APIs usually have publicly available versions (usually limited in their capabilities), as well as versions that require registration for subsequent authenticated connections. The authC and authZ semantics around APIs range from simple, to complex. You’ll need to understand the access characteristics around the specific services you want to access. Some require hands-on, human, authorization-level justification processes to be followed in order to have the “right level of access” granted to you and your product. Some are simple automated online registration forms that directly yield the account credentials necessary for API access.
HTTP-Basic authentication, not surprisingly, is the predominate authentication scheme used, and authorization levels are conveniently tied to the account by the service provider. OAuth (proper and 2-legged) is gaining steam however. You’ll also find API-keys (URL params or HTTP header based) are still widely used.

 

Processing

How you process data once you receive it is certainly affected by which connection style you use. Note, that most APIs don’t give you an option in how you connect to them; the provider decides for you. Processing data in the same step as receiving it can cause bottlenecks in your system, and ultimately put you on bad terms with the API provider you’re connecting to. An analogy would be drinking from the proverbial firehose. If you connect the firehose to your mouth, you might get a gulp or two down before you’re overwhelmed by the amount of water actually coming at you. You’ll either cause the firehose to backup on you, or you’ll start leaking water all over the place. Either way, you won’t be able to keep up with the amount of water coming at you. If your, average, ability to process data is slower than the rate at which it arrives, you’ll have a queueing challenge to contend with. Consider offline, or out-of-band, processing of data as it becomes available. For example, write it to disk or a database and have parallelized worker threads/processes parse/handle it from there. The point is, don’t process it in the moment in this case.
Many APIs don’t produce enough data to warrant out-of-band processing, so often inline processing is just fine. It all depends on what operations you’re trying to perform, the speed at which your technology stack can accomplish those operations, and the rate at which data arrives.

 

Reporting

If you don’t care about reporting initially, you will in short order. How much data are you receiving? What are peak volume periods?
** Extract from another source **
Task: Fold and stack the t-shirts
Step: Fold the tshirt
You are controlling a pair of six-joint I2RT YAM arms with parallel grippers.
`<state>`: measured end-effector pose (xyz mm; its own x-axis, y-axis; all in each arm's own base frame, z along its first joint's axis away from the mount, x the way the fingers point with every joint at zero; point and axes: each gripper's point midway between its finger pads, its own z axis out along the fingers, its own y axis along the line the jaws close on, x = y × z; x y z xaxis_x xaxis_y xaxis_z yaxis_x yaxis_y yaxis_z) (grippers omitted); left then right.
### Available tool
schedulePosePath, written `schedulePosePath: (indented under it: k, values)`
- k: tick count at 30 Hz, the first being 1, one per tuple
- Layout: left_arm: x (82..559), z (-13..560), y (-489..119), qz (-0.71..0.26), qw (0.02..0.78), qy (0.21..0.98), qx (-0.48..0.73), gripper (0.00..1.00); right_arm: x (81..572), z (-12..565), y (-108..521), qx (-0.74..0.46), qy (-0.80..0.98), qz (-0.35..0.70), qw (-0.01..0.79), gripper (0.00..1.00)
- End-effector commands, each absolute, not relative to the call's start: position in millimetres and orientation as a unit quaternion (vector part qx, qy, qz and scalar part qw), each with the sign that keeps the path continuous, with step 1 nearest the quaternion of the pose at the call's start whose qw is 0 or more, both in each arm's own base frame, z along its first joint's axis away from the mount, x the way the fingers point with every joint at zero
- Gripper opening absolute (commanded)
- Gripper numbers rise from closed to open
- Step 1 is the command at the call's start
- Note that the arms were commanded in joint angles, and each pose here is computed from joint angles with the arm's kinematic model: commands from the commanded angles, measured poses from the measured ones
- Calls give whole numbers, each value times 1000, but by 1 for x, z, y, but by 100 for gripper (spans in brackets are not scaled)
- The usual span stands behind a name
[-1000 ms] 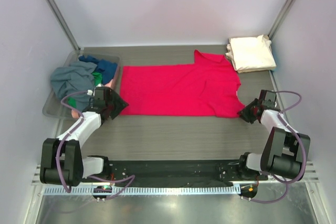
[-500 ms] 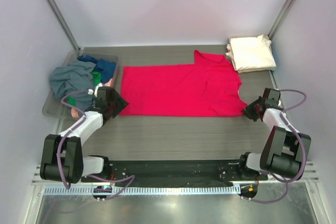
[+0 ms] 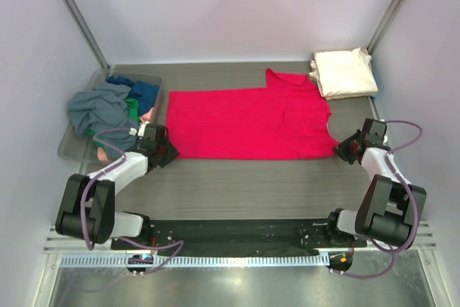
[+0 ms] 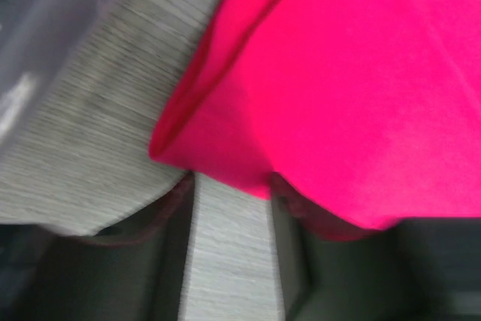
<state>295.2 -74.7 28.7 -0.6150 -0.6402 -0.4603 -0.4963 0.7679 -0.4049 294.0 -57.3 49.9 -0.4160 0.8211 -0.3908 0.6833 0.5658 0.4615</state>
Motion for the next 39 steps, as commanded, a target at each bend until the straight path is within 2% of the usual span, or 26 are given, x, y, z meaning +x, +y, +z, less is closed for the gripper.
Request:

Which of the things you’re looking for are generating the most results?
API integrations inherently bind your software to someone else’s. Understanding how that relationship is functioning at any given moment is crucial to your day to day operations.

 

Monitoring

Reporting’s close sibling is monitoring. Understanding when an integration has gone south is just as important as knowing when your product is having issues; they’re one and the same. Integrating with an API means you’re dependent on someone else’s software, and that software can have any number of issues. From bugs, to planned upgrades or API changes, you’ll need to know when certain things change, and take appropriate action.

 

Web services/APIs are usually incredibly easy to “sample,” but truly integrating and operationalizing them is another, more challenging, process.